╭─ SOURCE DATA

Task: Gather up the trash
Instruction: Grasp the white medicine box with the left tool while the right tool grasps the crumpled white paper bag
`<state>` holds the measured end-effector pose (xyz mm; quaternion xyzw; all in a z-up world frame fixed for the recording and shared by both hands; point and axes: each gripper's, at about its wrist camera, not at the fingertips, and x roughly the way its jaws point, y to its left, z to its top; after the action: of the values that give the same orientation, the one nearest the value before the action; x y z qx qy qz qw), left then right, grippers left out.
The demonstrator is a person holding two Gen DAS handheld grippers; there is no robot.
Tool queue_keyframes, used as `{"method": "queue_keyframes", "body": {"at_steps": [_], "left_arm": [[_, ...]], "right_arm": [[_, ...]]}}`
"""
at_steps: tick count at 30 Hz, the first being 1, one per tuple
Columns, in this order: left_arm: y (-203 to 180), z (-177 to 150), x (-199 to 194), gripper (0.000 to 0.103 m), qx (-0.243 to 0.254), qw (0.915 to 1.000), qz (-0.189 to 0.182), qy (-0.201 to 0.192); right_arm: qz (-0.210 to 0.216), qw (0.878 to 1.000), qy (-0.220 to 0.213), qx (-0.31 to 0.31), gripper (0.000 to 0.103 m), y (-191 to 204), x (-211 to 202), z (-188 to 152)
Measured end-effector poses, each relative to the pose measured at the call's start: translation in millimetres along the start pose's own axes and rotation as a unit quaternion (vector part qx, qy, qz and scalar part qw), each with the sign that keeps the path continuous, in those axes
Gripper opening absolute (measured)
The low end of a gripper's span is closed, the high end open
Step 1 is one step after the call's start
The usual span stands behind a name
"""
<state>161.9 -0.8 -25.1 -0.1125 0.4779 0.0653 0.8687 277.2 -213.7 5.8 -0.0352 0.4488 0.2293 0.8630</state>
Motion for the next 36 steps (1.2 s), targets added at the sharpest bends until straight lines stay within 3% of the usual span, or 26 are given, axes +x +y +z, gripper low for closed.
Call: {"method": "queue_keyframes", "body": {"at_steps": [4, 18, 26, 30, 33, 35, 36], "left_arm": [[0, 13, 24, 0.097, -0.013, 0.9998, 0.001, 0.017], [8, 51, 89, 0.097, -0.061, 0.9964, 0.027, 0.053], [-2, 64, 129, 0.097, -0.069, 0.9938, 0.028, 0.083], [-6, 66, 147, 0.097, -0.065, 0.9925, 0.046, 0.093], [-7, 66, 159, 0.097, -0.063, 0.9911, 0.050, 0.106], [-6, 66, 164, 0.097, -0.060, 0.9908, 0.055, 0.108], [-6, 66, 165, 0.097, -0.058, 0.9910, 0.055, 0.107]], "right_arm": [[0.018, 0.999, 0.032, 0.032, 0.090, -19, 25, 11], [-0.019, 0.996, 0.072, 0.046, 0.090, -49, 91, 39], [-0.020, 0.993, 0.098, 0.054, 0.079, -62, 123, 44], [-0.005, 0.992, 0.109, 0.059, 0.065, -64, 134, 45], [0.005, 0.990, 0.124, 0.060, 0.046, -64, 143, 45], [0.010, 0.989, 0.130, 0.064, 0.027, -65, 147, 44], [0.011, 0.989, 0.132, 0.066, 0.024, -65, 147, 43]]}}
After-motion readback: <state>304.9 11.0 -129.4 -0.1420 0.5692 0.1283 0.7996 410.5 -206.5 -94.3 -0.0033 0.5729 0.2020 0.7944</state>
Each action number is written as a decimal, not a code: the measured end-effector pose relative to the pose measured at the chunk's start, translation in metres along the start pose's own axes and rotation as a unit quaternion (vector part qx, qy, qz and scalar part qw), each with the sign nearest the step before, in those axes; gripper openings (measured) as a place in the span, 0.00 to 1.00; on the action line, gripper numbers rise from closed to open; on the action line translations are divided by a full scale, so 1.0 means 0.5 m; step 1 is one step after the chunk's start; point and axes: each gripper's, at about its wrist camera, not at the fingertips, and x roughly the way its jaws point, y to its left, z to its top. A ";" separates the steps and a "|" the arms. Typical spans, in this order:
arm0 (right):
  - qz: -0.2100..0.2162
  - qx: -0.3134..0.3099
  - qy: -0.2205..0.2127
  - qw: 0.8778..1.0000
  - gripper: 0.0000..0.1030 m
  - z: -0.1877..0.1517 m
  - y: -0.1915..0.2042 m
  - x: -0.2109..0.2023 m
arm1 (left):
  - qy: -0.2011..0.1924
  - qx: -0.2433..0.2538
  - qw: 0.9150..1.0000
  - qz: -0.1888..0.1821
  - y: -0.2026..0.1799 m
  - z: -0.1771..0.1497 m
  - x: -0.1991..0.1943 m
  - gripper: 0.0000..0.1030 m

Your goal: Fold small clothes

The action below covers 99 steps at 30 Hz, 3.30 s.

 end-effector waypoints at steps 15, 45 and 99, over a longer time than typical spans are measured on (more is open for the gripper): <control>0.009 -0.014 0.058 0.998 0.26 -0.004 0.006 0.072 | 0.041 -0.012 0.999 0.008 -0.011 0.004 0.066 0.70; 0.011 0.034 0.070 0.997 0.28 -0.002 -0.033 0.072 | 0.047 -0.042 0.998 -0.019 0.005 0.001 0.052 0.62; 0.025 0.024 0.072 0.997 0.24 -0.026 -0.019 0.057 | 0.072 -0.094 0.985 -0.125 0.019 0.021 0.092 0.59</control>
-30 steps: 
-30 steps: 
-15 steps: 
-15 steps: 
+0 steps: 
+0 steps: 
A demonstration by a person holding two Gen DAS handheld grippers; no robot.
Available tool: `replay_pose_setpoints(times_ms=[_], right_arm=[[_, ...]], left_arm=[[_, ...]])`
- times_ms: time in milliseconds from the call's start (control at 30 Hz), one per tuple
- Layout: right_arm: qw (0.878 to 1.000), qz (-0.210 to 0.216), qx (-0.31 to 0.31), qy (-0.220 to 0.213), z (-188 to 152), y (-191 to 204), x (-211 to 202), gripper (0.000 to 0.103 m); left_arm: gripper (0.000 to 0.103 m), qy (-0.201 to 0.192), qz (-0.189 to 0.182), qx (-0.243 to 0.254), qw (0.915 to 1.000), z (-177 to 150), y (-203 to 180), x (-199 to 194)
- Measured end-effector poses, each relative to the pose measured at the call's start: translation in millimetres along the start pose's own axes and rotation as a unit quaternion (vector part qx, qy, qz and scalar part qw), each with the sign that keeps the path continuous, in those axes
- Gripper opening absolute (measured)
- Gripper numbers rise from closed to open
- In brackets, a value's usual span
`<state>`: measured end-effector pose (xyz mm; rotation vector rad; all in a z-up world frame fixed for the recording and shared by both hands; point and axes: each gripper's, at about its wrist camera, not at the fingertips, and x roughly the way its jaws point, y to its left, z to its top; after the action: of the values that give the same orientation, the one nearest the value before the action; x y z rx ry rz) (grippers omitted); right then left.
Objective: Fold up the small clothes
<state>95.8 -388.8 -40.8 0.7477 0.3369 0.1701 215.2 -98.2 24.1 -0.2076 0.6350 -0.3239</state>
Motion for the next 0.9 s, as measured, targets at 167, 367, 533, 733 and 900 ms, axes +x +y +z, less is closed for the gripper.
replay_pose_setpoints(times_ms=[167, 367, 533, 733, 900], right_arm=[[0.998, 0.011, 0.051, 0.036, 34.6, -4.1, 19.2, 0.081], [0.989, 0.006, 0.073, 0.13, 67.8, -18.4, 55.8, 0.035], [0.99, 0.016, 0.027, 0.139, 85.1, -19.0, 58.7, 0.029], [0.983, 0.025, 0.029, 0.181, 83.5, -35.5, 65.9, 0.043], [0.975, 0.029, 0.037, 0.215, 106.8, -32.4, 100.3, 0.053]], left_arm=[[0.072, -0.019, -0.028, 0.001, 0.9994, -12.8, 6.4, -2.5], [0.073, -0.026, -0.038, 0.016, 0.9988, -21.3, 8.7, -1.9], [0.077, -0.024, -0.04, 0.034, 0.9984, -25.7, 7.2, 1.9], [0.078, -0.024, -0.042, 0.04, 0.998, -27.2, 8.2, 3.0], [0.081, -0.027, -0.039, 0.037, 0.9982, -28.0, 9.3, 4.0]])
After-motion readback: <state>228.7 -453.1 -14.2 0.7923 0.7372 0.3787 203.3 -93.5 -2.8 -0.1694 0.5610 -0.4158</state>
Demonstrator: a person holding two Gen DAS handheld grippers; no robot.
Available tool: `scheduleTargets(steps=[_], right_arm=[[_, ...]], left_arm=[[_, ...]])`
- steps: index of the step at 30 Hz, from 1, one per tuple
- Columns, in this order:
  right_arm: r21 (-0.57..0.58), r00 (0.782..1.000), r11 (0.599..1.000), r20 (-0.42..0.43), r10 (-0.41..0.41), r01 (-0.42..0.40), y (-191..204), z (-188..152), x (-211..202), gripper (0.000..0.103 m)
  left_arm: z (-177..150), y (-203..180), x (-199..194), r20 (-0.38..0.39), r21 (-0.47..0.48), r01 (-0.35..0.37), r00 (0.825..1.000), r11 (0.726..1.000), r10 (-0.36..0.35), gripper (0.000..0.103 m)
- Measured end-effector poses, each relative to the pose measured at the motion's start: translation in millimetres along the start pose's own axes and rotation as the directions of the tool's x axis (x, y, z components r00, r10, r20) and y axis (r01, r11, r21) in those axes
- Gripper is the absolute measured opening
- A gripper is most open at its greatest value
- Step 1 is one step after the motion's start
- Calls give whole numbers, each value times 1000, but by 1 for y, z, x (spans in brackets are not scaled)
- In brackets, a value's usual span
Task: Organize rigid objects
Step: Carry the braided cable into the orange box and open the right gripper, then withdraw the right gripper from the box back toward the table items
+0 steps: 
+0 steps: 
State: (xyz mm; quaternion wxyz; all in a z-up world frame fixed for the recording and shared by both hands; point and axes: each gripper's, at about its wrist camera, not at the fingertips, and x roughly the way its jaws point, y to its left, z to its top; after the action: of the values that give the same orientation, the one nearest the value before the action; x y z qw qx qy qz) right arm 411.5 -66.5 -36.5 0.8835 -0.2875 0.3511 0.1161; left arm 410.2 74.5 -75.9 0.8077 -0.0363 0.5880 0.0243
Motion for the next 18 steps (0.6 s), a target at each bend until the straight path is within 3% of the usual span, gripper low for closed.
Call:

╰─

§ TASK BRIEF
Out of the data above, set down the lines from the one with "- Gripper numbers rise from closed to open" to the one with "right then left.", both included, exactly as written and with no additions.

§ REPLY TO THE EXERCISE
- Gripper numbers rise from closed to open
- In brackets, a value's usual span
`<state>`: measured end-effector pose (xyz mm; rotation vector rad; all in a z-up world frame fixed for the recording and shared by both hands; point and axes: each gripper's, at about its wrist camera, not at the fingertips, and x roughly the way its jaws point, y to its left, z to its top; after the action: of the values that give the same orientation, the one nearest the value before the action; x y z rx ry rz) (grippers omitted); right then left.

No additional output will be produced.